Senseo Coffee Brewing

The two most important words when discussing coffee are quality and convenience. For the most part we want both, but often we must make choices. Some of us will go to any lengths to achieve quality, whereas others will gravitate towards convenience even at the expense of quality. The Senseo Coffee Machine is all about convenience.

If you enjoy the taste of richer brewed coffees, such as those made with french presses, espresso machines or vac-pots, you can stop reading now. If you only drink freshly roasted coffee, you can also stop reading now. You have already evolved further on your coffee journey, there is nothing you will gain from owning a Senseo.

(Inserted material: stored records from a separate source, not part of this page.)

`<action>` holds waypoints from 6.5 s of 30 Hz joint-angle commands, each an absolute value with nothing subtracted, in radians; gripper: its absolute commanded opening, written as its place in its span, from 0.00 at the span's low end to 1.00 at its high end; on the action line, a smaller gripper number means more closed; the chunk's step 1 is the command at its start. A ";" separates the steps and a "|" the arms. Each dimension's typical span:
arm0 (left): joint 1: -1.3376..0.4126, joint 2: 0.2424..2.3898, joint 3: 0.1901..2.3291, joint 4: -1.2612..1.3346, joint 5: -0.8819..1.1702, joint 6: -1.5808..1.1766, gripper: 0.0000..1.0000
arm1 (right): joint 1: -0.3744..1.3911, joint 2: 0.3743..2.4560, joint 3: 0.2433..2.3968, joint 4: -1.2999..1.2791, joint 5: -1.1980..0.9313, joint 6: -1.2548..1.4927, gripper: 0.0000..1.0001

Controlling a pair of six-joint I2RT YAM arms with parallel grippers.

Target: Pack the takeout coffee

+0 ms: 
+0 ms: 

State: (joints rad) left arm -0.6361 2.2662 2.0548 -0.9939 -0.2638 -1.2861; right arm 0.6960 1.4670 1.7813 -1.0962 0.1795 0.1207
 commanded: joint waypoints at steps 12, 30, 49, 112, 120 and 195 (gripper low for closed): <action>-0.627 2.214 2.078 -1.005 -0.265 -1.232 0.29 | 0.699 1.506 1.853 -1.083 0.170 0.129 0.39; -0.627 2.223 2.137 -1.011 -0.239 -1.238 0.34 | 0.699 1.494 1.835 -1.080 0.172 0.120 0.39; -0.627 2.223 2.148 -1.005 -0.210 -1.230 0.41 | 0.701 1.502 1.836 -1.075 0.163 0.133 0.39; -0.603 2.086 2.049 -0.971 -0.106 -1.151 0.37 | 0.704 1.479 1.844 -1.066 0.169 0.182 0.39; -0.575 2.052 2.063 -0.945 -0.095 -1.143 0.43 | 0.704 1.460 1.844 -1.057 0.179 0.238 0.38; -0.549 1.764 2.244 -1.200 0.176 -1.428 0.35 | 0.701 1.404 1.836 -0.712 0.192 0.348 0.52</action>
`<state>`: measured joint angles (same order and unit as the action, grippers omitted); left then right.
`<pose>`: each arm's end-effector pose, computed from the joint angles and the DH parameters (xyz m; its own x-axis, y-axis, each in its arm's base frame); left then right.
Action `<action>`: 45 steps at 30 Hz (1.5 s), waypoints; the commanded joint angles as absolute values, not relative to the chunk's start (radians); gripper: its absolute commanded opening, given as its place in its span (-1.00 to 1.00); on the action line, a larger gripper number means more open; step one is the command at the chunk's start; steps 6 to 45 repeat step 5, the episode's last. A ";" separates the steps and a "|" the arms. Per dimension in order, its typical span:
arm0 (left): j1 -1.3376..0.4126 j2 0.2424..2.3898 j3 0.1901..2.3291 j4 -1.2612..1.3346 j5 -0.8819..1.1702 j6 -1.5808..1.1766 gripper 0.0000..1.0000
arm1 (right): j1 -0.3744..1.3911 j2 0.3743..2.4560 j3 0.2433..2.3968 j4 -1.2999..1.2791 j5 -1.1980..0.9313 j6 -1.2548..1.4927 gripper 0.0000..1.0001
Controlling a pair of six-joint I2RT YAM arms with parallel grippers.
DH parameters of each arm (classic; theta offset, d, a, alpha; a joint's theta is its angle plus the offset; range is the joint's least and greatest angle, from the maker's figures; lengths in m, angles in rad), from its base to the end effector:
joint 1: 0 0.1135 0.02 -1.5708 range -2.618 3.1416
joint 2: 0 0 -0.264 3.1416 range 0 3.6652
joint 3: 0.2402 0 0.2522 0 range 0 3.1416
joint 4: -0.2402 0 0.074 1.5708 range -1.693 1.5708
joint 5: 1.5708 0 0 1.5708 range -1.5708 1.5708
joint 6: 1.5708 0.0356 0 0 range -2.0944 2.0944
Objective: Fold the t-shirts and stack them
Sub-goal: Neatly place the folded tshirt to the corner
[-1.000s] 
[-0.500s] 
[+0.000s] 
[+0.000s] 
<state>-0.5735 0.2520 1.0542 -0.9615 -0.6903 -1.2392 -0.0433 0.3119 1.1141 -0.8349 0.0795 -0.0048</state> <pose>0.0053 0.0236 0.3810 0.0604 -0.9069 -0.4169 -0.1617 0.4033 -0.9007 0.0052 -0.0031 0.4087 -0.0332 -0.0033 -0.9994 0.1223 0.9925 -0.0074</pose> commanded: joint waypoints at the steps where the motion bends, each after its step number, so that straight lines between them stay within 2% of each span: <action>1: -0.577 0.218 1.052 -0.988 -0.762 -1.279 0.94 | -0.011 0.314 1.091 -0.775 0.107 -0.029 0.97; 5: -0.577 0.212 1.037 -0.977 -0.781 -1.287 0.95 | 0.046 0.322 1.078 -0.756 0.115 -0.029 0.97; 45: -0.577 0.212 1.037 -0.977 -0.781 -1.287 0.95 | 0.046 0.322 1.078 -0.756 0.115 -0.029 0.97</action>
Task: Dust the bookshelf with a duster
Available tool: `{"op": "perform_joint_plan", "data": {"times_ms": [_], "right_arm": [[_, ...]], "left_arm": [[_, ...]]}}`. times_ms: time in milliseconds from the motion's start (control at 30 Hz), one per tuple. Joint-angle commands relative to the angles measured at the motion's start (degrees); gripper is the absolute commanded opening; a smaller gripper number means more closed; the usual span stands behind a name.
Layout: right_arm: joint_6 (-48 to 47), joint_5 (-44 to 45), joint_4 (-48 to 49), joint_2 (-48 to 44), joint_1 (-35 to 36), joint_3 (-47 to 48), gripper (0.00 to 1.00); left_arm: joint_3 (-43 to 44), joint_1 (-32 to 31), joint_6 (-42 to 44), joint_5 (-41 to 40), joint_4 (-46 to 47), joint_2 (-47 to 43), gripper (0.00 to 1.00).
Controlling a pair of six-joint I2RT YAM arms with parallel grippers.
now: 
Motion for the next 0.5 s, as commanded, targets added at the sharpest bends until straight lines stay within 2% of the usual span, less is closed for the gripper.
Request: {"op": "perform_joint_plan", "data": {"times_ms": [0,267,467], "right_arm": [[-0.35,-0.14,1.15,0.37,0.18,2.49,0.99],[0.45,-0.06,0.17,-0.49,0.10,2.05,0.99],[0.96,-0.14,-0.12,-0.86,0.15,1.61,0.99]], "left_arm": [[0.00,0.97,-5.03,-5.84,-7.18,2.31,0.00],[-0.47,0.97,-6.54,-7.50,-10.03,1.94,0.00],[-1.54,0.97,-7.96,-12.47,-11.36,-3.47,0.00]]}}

The Senseo Coffee Machine will brew a weak, bitter cup of coffee easier and faster than any brewing method on the market. If you prefer a weaker cup of coffee, but find instant coffee too challenging to brew, you may like the Senseo.

Senseo Coffee Maker
Senseo Coffee Maker

What is a Pod?

The Senseo is a pod-based brewing system. A pod is coffee that is pre-package inside it’s own filter. It is to coffee what a teabag is to tea. The benefit of the pod is each one is perfectly measured out and they require no cleanup effort. The disadvantage to the pod is the coffee is only as fresh as when it was ground and placed into the pod. In other words, it violates one of the rules to quality coffee, which is to grind your coffee as close to brewing as possible. And please don’t tell me how the bags are vacuum-sealed and the flavor is trapped in. I know better.

Step By Step Brewing

In the back of the machine there is a water reservoir. Fill it with water. The reservoir has minimum and maximum lines that are easy to read. As with any brewing method, use water of the quality you would normally drink.

There are 2 pod holders that come with Senseo. A single and a double. As you would expect, the single pod holder holds one pod and the double holds two. Each pod will brew enough for 1 cup (more on this later). Load the pod and the correct pod holder.

Load Pods
Load Pods

Close the lid and lock the lever.

Press the middle button. It will start flashing. Once it stops flashing, it is ready. Actually, in my tests it really isn’t ready until 30-60 seconds after the light stops flashing. Coffee brewed as soon as the flashing stops comes out at a lukewarm 140 F, but waiting 30-60 seconds will generate 160 F coffee.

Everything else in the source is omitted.